BizFinBench consists of 6,781 well-annotated queries, organized across five key dimensions and nine fine-grained categories, such as numerical computation and anomalous event attribution. The dataset derives from real-world financial user queries, reflecting actual complexities encountered by financial professionals. Each task requires multi-step reasoning, where model outputs must incorporate contextual analysis, temporal reasoning, and cross-conceptual understanding. The dataset's design ensures a realistic representation of financial task challenges, empowering LLMs to effectively engage with ambiguous, dynamic, and noise-rich contexts typical of financial data.

Figure 2: Workflow of BizFinBench dataset construction.

Evaluation Methodology

Central to BizFinBench is IteraJudge, a novel LLM evaluation method designed to minimize evaluator bias, especially when models serve as evaluators. This method involves iterative assessment and refinement of model outputs based on predefined criteria, ensuring high accuracy and reliability. Additionally, BizFinBench evaluates models using both objective metrics, such as accuracy, and subjective metrics captured through LLM-assisted judging of more nuanced tasks. This dual approach provides a comprehensive evaluation of model performance across diverse financial scenarios.

Figure 3: IteraJudge Pipeline.

Results and Analysis

In experimental evaluations involving 25 LLMs, BizFinBench reveals distinct strength patterns. Certain proprietary models, such as Claude-3.5-Sonnet, excelled in numerical calculation, while others like ChatGPT-o3 demonstrated superior reasoning capabilities. The results underline that existing LLMs often lack consistent performance across different financial tasks. Specifically, smaller open-source models underperform, highlighting their limitations in handling complex financial queries. Moreover, even state-of-the-art models grapple with tasks requiring intricate multi-step logical reasoning, indicating potential areas for further refinement and optimization.

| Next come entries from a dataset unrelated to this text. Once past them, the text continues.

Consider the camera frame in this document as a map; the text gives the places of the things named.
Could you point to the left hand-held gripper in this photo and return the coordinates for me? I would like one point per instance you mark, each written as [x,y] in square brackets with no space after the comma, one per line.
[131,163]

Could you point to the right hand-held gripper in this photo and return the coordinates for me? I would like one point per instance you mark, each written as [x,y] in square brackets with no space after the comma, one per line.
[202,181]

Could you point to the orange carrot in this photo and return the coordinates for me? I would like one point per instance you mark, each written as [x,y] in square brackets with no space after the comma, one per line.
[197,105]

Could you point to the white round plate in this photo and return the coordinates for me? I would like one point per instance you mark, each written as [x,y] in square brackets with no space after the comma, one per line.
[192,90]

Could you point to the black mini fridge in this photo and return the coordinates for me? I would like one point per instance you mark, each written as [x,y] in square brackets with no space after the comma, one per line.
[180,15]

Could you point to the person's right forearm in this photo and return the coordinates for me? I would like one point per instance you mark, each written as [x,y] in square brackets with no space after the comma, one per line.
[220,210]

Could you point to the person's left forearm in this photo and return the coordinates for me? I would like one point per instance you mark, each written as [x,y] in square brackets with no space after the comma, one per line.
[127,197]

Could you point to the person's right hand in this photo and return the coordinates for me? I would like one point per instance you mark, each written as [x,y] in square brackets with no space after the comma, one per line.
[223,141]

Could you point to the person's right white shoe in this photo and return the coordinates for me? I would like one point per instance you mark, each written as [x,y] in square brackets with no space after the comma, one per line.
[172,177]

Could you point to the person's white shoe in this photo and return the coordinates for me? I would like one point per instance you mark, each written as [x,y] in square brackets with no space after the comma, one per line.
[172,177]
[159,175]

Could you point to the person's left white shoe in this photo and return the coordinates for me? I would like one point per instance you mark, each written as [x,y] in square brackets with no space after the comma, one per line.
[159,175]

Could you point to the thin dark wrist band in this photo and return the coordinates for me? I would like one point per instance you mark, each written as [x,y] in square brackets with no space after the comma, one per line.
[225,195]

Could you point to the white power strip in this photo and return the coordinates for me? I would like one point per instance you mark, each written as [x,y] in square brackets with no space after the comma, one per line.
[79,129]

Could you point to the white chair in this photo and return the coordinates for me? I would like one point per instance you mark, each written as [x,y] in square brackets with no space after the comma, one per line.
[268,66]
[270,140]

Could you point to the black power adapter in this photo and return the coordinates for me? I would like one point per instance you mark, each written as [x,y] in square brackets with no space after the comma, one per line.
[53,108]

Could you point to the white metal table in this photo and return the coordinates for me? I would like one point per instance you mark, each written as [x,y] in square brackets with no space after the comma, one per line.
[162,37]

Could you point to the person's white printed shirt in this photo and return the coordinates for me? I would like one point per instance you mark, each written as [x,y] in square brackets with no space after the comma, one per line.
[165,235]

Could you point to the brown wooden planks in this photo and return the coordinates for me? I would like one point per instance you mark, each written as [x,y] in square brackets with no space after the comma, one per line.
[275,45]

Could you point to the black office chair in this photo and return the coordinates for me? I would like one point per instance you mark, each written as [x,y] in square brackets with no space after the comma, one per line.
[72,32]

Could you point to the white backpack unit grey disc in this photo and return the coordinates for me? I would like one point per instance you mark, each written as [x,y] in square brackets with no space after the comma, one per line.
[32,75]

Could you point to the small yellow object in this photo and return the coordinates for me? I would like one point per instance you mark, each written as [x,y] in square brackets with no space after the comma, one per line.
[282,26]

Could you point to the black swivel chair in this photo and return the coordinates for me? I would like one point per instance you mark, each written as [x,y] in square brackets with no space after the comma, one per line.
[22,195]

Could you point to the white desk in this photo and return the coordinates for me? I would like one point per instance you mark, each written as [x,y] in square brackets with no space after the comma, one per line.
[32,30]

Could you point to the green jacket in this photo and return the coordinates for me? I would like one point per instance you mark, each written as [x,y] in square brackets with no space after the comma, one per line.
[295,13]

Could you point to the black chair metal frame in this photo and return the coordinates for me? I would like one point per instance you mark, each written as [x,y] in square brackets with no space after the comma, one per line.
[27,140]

Implications and Future Work

The introduction of BizFinBench marks a significant step towards aligning LLM evaluation with real-world financial applications. By focusing on business-aligned benchmarks, the research aims to bridge the gap between theoretical LLM performance and practical applicability. Future developments may involve expanding the dataset to include emerging financial trends, incorporating more sophisticated adversarial scenarios, and refining the evaluation framework to include more interactive, multi-turn financial analyses. Such enhancements can further fortify LLMs against the complex demands of financial intelligence tasks.

Conclusion

BizFinBench offers a pioneering framework for rigorously assessing LLMs within the context of real-world financial challenges. By integrating complex, business-oriented tasks and employing sophisticated evaluation techniques like IteraJudge, the benchmark sets a new standard for evaluating LLM performance in specialized, high-stakes sectors. This approach not only enhances our understanding of current model limitations but also guides future innovations towards more adept, contextually sensitive financial AI systems.